Why you should care
Because a new report reveals that soaring crime rates are a real drag on Brazil’s economy.
A recent study by the Brazilian government spelled out the high cost of crime in the South American giant, placing a few of the country’s states on par with some of the world’s most murderous nations, including Honduras. In financial terms:
Record homicide levels have cost Brazil 450 billion reals ($120 billion) in lost productivity over two decades — a sum almost equal to the Marshall Plan, the U.S. World War II aid package for Europe.
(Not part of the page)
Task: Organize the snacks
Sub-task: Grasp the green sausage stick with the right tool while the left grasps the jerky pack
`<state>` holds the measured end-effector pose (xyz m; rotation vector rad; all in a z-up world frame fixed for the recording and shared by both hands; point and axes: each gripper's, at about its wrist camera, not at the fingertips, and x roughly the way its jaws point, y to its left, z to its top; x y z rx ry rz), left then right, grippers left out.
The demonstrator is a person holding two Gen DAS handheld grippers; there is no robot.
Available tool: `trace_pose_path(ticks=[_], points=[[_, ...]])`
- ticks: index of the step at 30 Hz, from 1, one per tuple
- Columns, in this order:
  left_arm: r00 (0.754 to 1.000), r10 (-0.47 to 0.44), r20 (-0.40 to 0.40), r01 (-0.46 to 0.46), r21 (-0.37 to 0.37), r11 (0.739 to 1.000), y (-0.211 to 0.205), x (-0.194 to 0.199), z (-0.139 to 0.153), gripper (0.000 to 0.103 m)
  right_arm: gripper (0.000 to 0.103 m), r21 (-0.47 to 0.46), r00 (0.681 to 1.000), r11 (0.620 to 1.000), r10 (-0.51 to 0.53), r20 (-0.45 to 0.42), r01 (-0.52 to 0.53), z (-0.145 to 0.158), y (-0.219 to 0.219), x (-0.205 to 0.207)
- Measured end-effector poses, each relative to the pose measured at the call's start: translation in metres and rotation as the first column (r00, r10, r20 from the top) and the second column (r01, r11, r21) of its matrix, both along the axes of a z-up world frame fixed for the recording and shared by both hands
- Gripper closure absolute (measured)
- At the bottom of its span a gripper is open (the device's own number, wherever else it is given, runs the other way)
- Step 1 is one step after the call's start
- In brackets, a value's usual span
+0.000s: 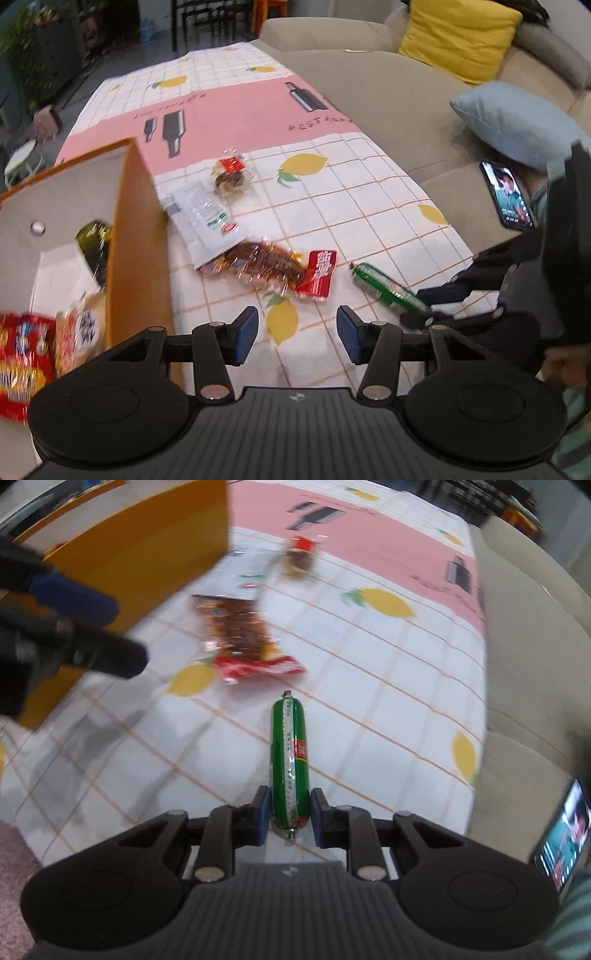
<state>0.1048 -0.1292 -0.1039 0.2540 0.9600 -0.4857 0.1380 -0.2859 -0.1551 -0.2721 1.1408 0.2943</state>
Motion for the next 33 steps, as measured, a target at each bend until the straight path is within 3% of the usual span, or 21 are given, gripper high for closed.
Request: trace_pose_path(ticks=[5, 12, 16, 18, 20, 22, 24, 33], points=[[0.998, -0.060, 0.036, 0.059, 0.036, 0.998, -0.016, 0.010, -0.015, 0.045, 0.082, 0.032, 0.997, 0.997, -0.068, 0.018, 0.068, -0.001, -0.009, 0.014], [0.982, -0.163, 0.099, 0.147, 0.148, 0.978, -0.040, 0.006, -0.042, 0.046, 0.079, 0.037, 0.996, 0.999, -0.008, 0.084, 0.005, -0.003, -0.005, 0.022], [0.975, -0.167, 0.145, 0.135, 0.209, 0.968, -0.047, 0.009, -0.052, 0.048, 0.079, 0.043, 0.997, 0.999, -0.012, 0.072, 0.009, -0.009, -0.008, 0.028], [0.978, -0.159, 0.137, 0.130, 0.198, 0.972, -0.048, 0.013, -0.055, 0.059, 0.081, 0.068, 0.997, 0.997, -0.032, 0.066, 0.027, -0.009, -0.010, 0.030], [0.980, -0.156, 0.123, 0.133, 0.173, 0.976, -0.047, 0.014, -0.055, 0.079, 0.083, 0.093, 0.997, 0.995, -0.053, 0.053, 0.048, -0.009, -0.012, 0.032], [0.976, -0.168, 0.136, 0.144, 0.170, 0.975, -0.048, 0.009, -0.054, 0.088, 0.083, 0.108, 0.996, 0.992, -0.073, 0.044, 0.068, -0.010, -0.014, 0.032], [0.972, -0.185, 0.147, 0.158, 0.179, 0.971, -0.049, 0.003, -0.052, 0.090, 0.083, 0.104, 0.996, 0.992, -0.077, 0.044, 0.072, -0.010, -0.014, 0.032], [0.985, -0.159, 0.064, 0.154, 0.081, 0.985, -0.032, -0.018, -0.031, 0.094, 0.083, 0.119, 0.991, 0.984, -0.131, -0.007, 0.131, -0.007, -0.016, 0.020]])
The report from Brazil’s presidency noted the overall economic cost of crime between 1996 and 2015 jumped an equivalent of 4.4 percent of gross domestic product annually — about three times that of some European countries.
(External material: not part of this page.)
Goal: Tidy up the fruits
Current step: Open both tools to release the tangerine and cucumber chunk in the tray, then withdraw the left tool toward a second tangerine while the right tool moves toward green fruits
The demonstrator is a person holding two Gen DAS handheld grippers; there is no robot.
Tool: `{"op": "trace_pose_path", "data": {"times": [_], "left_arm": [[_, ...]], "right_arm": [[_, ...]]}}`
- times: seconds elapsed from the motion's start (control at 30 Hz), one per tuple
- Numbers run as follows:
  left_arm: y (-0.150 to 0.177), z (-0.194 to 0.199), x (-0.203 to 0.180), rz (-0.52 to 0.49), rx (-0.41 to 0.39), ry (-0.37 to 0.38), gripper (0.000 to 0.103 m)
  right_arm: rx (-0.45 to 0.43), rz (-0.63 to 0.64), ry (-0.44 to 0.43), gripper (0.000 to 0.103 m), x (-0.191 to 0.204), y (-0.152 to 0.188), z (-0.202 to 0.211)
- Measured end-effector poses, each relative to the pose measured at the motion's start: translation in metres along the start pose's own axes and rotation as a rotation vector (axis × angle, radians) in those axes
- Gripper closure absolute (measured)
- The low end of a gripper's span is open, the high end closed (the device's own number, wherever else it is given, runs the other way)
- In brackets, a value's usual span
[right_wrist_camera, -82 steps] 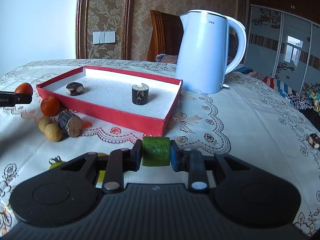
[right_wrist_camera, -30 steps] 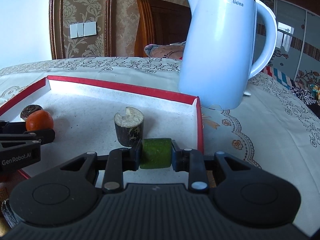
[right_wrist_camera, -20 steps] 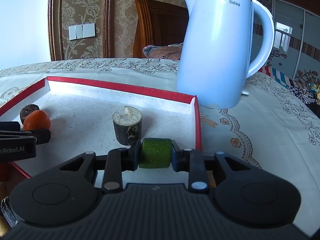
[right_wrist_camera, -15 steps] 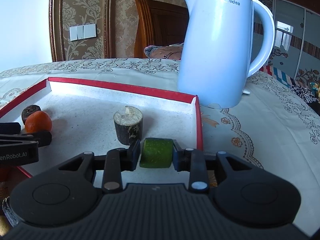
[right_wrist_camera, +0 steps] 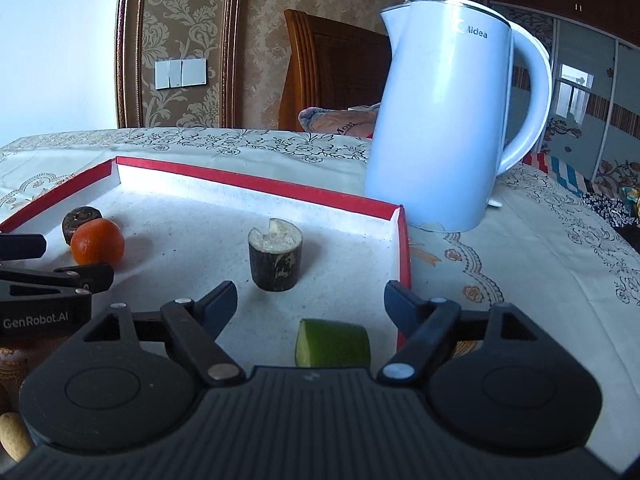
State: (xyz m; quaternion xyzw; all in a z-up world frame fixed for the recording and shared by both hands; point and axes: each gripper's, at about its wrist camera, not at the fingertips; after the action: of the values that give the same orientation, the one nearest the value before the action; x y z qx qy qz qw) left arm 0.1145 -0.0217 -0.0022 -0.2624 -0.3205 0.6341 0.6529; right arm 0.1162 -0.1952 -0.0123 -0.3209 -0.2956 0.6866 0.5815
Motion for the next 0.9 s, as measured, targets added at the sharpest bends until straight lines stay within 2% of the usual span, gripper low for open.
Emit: {"op": "trace_pose_path", "data": {"times": [0.23, 0.6, 0.7, 0.73, 0.77, 0.9], "left_arm": [[-0.001, 0.002, 0.011, 0.054, 0.001, 0.012, 0.030], [0.007, 0.019, 0.011, 0.018, -0.054, -0.012, 0.030], [0.010, 0.025, 0.014, 0.030, -0.066, -0.003, 0.022], [0.010, 0.027, 0.015, 0.034, -0.070, -0.006, 0.022], [0.010, 0.027, 0.016, 0.037, -0.074, -0.009, 0.022], [0.010, 0.029, 0.020, 0.051, -0.074, -0.011, 0.022]], "right_arm": [[-0.010, 0.010, -0.006, 0.020, 0.001, 0.004, 0.006], [-0.039, 0.016, -0.031, 0.015, 0.000, 0.010, 0.019], [-0.053, 0.024, -0.032, 0.011, 0.002, 0.014, 0.026], [-0.056, 0.020, -0.010, 0.002, 0.003, 0.015, 0.027], [-0.065, 0.010, 0.014, 0.000, 0.002, 0.016, 0.029], [-0.043, -0.060, 0.006, 0.000, -0.012, 0.016, 0.029]]}}
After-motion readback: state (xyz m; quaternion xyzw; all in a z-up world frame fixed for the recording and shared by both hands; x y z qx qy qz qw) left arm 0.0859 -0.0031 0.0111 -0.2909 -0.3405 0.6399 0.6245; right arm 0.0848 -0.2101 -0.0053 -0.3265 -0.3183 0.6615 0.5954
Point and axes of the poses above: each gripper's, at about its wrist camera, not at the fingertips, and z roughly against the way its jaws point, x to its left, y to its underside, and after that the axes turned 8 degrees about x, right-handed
“Violent crime has not eased in the interim: If anything, it worsened. It is very likely that the overall economic burden of criminal violence steadily increased,” says Robert Muggah, research director at the Igarapé Institute, a security think tank in Rio de Janeiro that contributed to the report. “Brazil is confronting a full-blown public security crisis, but spending on crime control has been both ineffective and inefficient.”
The findings are likely to underline public concern about a deteriorating security situation in the country as Brazil faces what is expected to be its most unpredictable election in decades in October. Alarm over rising crime has helped boost support for Jair Bolsonaro, a far-right politician and former army captain who is leading polls with pledges to crack down on crime and loosen gun controls.
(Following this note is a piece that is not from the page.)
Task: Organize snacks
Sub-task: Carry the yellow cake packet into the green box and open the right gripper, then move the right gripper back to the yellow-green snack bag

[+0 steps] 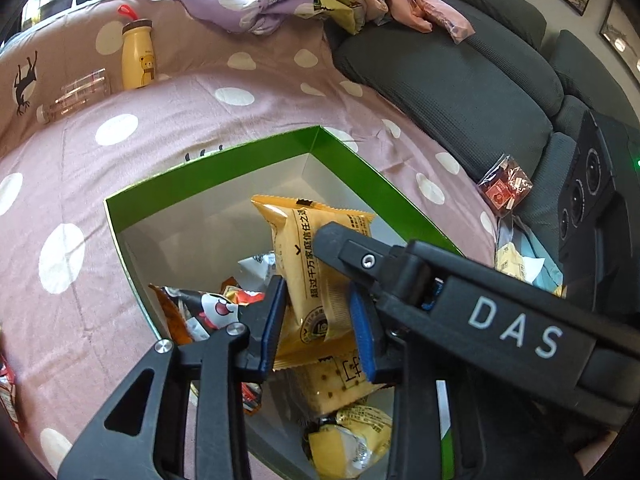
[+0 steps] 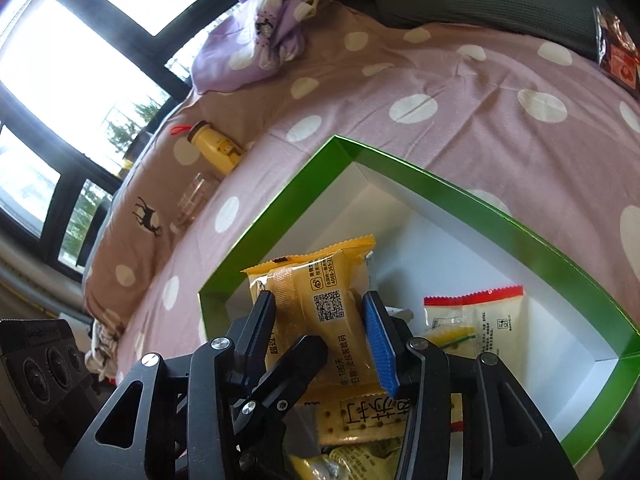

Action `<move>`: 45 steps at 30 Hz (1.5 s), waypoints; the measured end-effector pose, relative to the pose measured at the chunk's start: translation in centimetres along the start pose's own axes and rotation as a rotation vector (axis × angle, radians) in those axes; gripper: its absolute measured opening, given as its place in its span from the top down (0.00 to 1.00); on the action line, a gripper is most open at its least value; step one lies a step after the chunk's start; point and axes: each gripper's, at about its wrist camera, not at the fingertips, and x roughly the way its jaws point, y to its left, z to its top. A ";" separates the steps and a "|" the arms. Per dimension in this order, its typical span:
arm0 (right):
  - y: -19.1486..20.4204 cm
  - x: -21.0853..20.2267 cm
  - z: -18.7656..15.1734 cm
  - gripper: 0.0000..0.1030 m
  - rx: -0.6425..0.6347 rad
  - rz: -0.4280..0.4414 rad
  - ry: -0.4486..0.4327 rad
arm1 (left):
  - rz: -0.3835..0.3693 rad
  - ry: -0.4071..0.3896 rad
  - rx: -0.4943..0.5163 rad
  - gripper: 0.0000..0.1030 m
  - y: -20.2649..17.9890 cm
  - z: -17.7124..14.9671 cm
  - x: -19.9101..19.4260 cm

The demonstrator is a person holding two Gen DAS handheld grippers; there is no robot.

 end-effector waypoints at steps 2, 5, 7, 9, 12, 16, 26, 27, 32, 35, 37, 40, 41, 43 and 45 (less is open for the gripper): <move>0.0 0.0 0.0 0.54 0.003 -0.006 0.004 | -0.005 0.002 -0.014 0.68 0.2 -0.1 0.2; 0.0 0.1 0.0 0.54 0.009 -0.006 0.009 | -0.005 0.004 -0.039 0.69 0.4 -0.3 0.1; 0.2 0.0 -0.1 0.54 0.001 -0.013 0.006 | 0.001 -0.005 -0.043 0.69 0.5 -0.4 -0.2; 0.6 -0.2 -0.2 0.54 -0.016 -0.027 -0.007 | 0.019 -0.029 -0.033 0.68 0.5 -0.5 -1.0; 1.1 -0.8 -0.4 0.54 -0.032 -0.021 -0.038 | 0.039 -0.067 -0.025 0.66 0.7 -0.8 -2.6; 2.0 -1.3 -0.6 0.54 -0.056 0.004 -0.070 | 0.066 -0.114 -0.037 0.50 1.5 -1.2 -5.2; 5.3 -1.9 -1.9 0.29 -0.161 0.047 -0.100 | 0.129 -0.252 -0.163 0.18 5.5 -4.2 -13.4; 5.8 -1.9 -2.1 0.25 -0.177 0.047 -0.101 | 0.154 -0.270 -0.180 0.17 6.1 -4.8 -14.3; 8.0 -2.0 -3.4 0.21 -0.231 0.133 -0.072 | 0.303 -0.302 -0.243 0.14 8.9 -8.1 -18.0; 9.9 -2.2 -4.5 0.18 -0.264 0.265 -0.050 | 0.368 -0.298 -0.311 0.14 11.0 -10.1 -19.6; 11.3 -2.1 -5.4 0.10 -0.298 0.314 -0.040 | 0.398 -0.297 -0.366 0.14 12.3 -11.6 -20.5; 13.4 -1.3 -6.9 0.10 -0.357 0.340 0.006 | 0.446 -0.297 -0.428 0.14 14.3 -13.8 -21.4; 14.0 -0.8 -7.4 0.10 -0.371 0.341 0.024 | 0.465 -0.296 -0.455 0.14 15.0 -14.4 -21.5; 15.2 0.3 -8.5 0.10 -0.404 0.334 0.062 | 0.491 -0.277 -0.499 0.14 16.4 -15.4 -21.5; 16.4 1.5 -9.7 0.10 -0.438 0.326 0.111 | 0.522 -0.254 -0.534 0.14 17.7 -16.0 -21.4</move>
The report was released days after government think tank IPEA and the Brazilian Forum on Public Security (FBSP) revealed in a study that the country’s homicide rate exceeded 30 per 100,000 in 2016, with 62,500 murders, the highest ever recorded, and about 30 times more than in Europe. Between 2006 and 2016, 553,000 people were killed in Brazil, said the IPEA/FBSP study, more than in the seven-year Syrian civil war, according to the Syrian Observatory for Human Rights.
Experts such as Muggah acknowledge it was difficult to render precise comparisons between Brazil and other countries because of the different ways in which the economic costs of crime were measured.
Brazilian society is extremely violent [and] the chance of violence exploding is very high.
Renato Sérgio de Lima, director, Brazilian Forum on Public Security
Nonetheless, a recent study on the costs of crime by the Inter-American Development Bank revealed that the regional average in Latin America was 3.55 percent of GDP in 2014, compared with 3.78 in Brazil in the same year; 2.75 percent in the U.S.; 2.55 percent in the U.K.; 1.87 percent in France; and 1.34 percent in Germany.
Monday’s report found annual public and private expenditure on security almost tripled during the reporting period. While there was a minor dip in murders between 2003 and 2007, killings continued to climb during most of the period.
Analysts warn the number of killings could rise further if Bolsonaro is elected president in October. Renato Sérgio de Lima, director of the FBSP, says Bolsonaro through his rhetoric comes across as a Brazilian version of Rodrigo Duterte, president of the Philippines, who has declared open season on criminals.
“Brazilian society is extremely violent,” says de Lima, adding that with Bolsonaro’s urging, “the chance of violence exploding is very high.”